Wounded soldiers sometimes have to wait for days on the small strip of land held by Ukraine before they can be picked up and ferried across the river to emergency care.

But what was once seen as a Ukrainian diversion to keep Russian troops occupied along the river appears to have vexed Russian forces to the point where Moscow switched out one of its key commanders in the area, according to Russian state media.

“The sooner the Ukrainian troops push the Russians away from the river, the sooner we’ll be left without artillery strikes,” said Vasyl Pererva, a Ukrainian veteran of the Soviet war in Afghanistan who stayed in Kherson when Russian soldiers occupied the city last year.
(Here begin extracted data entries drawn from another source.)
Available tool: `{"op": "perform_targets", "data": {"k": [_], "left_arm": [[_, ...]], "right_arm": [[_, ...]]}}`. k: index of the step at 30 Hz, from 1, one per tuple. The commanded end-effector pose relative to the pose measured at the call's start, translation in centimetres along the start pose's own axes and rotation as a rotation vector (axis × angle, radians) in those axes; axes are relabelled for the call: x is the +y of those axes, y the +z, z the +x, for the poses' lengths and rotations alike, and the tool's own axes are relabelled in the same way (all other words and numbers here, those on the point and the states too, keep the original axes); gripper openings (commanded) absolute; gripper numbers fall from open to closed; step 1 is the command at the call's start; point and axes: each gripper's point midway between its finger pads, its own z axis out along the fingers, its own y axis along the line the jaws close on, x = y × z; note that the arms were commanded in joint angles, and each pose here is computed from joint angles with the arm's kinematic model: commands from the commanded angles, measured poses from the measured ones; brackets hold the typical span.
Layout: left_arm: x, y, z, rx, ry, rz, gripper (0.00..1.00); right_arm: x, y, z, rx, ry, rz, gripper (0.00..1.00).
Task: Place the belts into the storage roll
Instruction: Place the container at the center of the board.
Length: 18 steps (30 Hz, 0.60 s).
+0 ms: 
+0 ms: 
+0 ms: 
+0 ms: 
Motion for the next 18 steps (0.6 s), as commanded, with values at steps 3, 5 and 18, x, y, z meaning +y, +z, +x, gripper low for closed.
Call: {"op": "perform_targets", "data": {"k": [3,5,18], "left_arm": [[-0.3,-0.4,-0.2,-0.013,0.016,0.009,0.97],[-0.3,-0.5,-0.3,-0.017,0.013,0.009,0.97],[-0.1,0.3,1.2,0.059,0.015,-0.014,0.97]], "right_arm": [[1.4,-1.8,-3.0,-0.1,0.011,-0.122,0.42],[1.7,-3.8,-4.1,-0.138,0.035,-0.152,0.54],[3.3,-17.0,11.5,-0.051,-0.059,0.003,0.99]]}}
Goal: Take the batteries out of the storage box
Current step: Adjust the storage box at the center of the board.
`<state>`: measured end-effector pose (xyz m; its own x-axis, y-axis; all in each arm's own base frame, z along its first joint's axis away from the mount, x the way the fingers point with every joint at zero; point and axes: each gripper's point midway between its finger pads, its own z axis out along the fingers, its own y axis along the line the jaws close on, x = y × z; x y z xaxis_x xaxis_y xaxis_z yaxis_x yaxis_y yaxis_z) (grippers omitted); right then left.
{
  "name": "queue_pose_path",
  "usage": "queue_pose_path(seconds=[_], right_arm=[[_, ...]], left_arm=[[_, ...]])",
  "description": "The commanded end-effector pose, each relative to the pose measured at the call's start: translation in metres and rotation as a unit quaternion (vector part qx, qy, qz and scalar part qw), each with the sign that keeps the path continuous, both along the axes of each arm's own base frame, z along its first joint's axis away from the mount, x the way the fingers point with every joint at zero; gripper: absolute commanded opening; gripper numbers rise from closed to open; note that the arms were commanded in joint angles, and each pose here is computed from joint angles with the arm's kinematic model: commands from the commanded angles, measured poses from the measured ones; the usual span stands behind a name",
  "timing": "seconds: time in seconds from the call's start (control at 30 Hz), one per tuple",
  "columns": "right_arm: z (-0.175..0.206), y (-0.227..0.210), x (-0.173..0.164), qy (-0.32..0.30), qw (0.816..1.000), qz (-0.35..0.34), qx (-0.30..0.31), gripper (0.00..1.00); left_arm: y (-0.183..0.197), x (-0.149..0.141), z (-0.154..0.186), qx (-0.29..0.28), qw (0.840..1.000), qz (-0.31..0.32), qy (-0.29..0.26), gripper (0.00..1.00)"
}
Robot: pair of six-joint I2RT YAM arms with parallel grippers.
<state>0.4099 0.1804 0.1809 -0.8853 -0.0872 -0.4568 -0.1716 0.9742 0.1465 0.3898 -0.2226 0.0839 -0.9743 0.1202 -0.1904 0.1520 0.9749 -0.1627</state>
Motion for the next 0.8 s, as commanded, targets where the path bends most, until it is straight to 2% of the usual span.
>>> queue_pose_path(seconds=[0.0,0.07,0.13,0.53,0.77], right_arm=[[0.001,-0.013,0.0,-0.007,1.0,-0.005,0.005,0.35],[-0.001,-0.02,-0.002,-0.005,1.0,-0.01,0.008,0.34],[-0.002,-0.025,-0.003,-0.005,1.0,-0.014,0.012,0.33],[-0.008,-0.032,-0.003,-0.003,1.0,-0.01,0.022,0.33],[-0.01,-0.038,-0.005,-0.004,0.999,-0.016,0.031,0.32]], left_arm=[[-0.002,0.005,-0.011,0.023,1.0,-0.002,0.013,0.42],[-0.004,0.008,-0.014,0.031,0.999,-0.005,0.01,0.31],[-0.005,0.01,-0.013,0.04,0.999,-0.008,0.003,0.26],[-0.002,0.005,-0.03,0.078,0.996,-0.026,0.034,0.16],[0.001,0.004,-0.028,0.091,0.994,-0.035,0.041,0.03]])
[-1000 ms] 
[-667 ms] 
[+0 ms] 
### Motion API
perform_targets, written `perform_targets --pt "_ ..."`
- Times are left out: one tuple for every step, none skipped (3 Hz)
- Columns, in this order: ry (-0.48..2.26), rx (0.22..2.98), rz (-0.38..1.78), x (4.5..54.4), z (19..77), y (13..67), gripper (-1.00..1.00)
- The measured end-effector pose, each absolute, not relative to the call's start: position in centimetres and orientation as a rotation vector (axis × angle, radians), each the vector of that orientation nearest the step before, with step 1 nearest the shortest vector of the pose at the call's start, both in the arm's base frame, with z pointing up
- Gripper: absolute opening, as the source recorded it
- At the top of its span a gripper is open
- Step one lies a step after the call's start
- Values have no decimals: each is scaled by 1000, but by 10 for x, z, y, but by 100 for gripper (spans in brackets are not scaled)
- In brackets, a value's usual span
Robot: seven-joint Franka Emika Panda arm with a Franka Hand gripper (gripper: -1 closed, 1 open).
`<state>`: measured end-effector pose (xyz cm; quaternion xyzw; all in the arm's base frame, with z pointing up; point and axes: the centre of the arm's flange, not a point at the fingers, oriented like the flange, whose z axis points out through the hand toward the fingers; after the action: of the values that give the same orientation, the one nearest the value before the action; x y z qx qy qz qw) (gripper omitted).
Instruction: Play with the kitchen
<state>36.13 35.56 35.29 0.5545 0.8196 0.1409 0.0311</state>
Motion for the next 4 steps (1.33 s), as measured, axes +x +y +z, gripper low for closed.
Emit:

The Russian occupation of the city reminded him of the Soviet army’s misguided invasion of Afghanistan, he said.

“All these years later, I think, ‘What the hell was I doing there,’” he recalled. “I was an invader.”

Once home to around 280,000 people, Kherson now has a population of about 60,000, and that number is expected to decline as winter sets in, especially if Russia begins to bomb Ukraine’s energy infrastructure, as it did last winter. Last Tuesday, a city resident named Mykola, 62, was boarding one of the regular evacuation trains from Kherson after a Russian shell riddled his home with shrapnel days before.

“Most of the neighbors have moved out,” he said. He declined to provide his surname.

Crime has dropped with the population, said Andrii Kovannyi, a police spokesman in Kherson, but petty theft and domestic disturbances remain a nuisance for officers, who juggle Russian attacks with mundane police work.

The increase in Russian strikes has also spurred the mandatory evacuation of children from the towns and villages outside of Kherson where Ukrainian forces are launching their assaults. Mr. Tolokonnikov, the official from the military administration, said more than 260 children and their families had left since late October. He expects some to stay.

In Kherson city, some playgrounds are ringed with defensive barricades in case a rocket, shell or bomb lands nearby. Most children in the city learn online. The lack of in-person classrooms has degraded Ukrainian youth’s education level since Russia launched its full-scale invasion in February 2022.

Two nights after the artillery shells missed Ms. Korifadze’s bomb shelter, her 9-year-old granddaughter Anya and Anya’s mother were settling in for another night of air-raid alarms and Russian shelling. Older men from the neighborhood sat outside, pining for the days they could fish on the Dnipro.

Anya’s mother asked her daughter if she thought the night would pass quietly, without the varying levels of violence and destruction that were slowly defining her childhood.

Anya responded quickly: “It’s never quiet.”

Emile Ducke contributed reporting from Kherson, and Marc Santora from Kyiv, Ukraine.